Each line from the first line of the entries through the line holding "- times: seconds" is to be restated word for word; nothing else, and no picture, belongs in the answer.

*** Opening Input ***

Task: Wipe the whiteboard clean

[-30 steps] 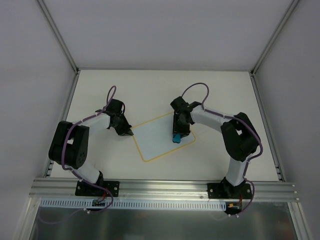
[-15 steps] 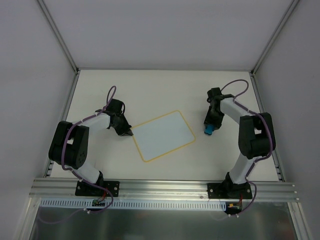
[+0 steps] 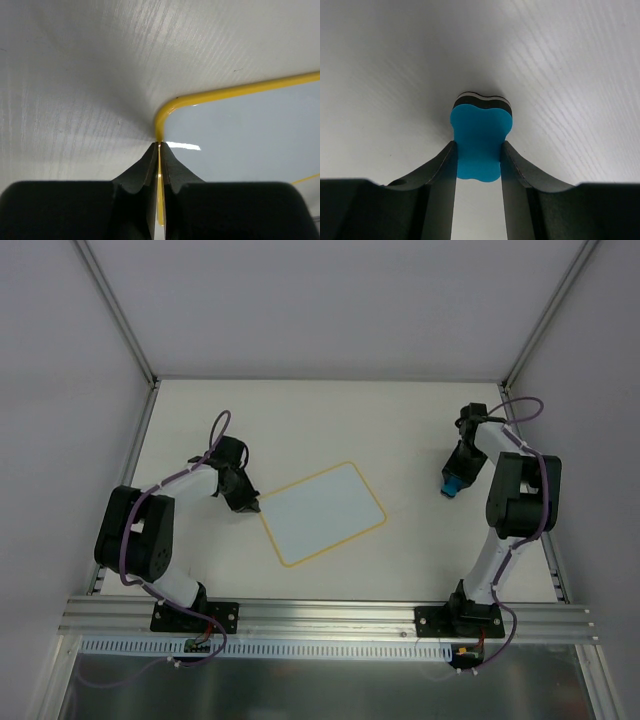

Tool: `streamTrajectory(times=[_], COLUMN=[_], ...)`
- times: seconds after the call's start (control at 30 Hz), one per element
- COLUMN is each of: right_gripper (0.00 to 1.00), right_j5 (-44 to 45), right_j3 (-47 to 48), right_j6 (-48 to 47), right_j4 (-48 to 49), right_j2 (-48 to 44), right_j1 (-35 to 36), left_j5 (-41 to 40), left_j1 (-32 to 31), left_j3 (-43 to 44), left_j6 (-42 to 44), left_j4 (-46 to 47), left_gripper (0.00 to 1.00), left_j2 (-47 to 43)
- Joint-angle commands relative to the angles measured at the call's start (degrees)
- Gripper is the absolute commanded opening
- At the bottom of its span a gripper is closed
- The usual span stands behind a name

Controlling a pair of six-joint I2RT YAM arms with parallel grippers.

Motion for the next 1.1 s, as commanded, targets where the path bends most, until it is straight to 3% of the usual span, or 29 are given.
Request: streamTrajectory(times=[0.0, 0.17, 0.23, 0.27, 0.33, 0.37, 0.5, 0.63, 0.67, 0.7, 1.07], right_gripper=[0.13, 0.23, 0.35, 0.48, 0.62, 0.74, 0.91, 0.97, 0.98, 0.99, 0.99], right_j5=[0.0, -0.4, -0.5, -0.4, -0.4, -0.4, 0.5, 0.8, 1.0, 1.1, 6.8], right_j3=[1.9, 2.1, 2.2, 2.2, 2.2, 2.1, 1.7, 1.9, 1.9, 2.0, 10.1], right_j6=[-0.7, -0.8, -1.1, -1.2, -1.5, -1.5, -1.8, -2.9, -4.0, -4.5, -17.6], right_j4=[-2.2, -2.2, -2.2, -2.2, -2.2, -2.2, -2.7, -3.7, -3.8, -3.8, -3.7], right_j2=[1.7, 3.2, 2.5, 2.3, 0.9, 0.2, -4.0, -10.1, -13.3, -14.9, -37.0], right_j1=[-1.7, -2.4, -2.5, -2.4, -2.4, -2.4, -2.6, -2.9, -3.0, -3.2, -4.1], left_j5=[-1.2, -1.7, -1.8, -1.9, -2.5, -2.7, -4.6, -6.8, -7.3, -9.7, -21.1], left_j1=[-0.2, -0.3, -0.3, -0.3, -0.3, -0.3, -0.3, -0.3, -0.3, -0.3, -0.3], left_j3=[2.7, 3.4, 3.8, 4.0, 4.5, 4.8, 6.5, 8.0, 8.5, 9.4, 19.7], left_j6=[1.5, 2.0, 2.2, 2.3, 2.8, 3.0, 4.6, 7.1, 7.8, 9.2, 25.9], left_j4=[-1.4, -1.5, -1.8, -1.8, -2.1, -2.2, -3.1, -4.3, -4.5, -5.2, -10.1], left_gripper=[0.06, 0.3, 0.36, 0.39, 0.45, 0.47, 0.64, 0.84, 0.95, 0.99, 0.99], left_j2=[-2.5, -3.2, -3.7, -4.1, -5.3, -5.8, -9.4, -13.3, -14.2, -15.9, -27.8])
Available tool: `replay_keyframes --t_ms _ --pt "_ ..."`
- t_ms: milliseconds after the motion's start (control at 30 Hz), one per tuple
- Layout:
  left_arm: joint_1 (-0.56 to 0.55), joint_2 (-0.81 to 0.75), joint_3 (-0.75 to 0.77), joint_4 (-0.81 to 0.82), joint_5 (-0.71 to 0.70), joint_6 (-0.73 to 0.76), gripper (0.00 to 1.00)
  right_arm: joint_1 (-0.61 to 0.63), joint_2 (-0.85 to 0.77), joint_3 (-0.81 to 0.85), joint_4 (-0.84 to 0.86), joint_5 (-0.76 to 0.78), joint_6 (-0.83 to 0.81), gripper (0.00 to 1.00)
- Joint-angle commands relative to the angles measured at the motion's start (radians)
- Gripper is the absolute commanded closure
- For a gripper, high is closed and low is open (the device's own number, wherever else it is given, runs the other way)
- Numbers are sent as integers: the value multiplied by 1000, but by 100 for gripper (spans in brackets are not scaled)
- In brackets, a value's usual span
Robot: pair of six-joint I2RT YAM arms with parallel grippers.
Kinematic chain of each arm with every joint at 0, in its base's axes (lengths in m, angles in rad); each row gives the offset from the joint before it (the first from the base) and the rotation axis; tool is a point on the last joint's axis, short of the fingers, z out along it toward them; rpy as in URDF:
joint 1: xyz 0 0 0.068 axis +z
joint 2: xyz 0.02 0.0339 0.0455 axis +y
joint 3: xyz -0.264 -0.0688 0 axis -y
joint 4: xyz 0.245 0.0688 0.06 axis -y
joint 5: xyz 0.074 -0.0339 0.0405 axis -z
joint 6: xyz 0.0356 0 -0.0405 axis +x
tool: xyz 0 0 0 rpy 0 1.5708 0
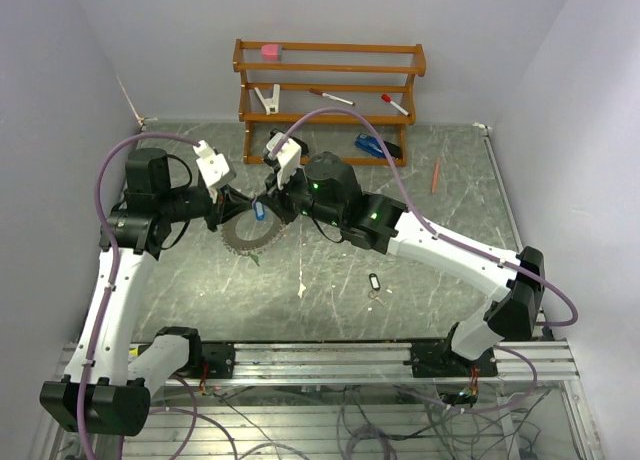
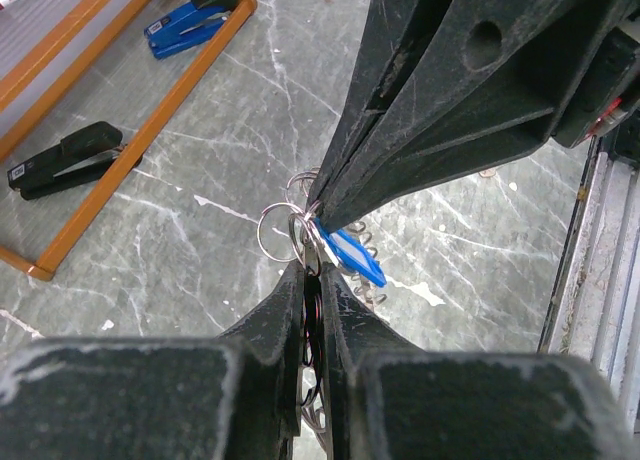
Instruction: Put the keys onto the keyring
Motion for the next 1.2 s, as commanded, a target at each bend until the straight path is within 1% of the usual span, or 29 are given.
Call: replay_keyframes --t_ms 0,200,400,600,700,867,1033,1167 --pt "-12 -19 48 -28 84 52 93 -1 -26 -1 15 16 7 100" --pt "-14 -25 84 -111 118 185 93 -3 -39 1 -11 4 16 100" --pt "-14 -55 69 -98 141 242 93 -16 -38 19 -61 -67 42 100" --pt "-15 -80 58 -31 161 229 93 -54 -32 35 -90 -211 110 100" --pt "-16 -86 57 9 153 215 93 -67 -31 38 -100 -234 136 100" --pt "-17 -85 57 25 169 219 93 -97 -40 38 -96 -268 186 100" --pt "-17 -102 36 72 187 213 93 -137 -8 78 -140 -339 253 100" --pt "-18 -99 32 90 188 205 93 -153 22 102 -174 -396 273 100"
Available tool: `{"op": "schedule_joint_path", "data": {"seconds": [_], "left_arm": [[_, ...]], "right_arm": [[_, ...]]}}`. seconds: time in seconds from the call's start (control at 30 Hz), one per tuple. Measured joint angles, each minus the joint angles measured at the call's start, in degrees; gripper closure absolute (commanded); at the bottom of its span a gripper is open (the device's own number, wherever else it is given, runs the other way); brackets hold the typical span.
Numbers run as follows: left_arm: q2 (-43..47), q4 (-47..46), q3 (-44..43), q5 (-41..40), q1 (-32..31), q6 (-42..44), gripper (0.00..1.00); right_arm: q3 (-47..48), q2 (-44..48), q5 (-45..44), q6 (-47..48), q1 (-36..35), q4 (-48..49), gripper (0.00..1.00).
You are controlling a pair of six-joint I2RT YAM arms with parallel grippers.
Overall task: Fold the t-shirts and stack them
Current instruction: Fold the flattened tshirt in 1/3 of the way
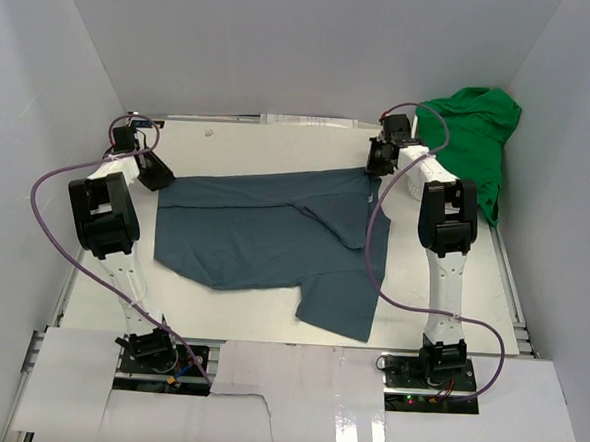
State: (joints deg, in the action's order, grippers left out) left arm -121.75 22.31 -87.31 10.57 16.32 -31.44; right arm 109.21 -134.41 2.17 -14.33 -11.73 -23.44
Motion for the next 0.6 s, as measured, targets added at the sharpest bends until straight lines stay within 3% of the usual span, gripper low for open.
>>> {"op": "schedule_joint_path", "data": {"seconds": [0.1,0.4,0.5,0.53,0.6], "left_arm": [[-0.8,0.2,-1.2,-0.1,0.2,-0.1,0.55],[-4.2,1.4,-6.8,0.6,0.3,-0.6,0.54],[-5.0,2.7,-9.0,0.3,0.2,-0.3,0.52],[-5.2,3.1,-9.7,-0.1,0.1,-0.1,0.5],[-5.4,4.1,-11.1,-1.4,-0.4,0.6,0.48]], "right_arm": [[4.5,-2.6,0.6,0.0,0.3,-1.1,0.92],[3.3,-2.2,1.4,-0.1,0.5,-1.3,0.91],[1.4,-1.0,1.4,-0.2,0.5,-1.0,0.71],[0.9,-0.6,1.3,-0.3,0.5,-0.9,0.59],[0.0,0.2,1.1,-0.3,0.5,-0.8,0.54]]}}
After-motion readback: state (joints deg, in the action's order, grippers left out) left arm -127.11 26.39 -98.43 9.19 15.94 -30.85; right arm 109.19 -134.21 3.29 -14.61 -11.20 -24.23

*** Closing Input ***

=== Answer box ===
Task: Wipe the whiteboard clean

[-30 steps] 
[-15 steps] 
[+0 steps] 

Tool: `streamTrajectory(times=[_], COLUMN=[_], ...)`
- times: seconds after the call's start (control at 30 Hz), one per element

That wraps up the answer.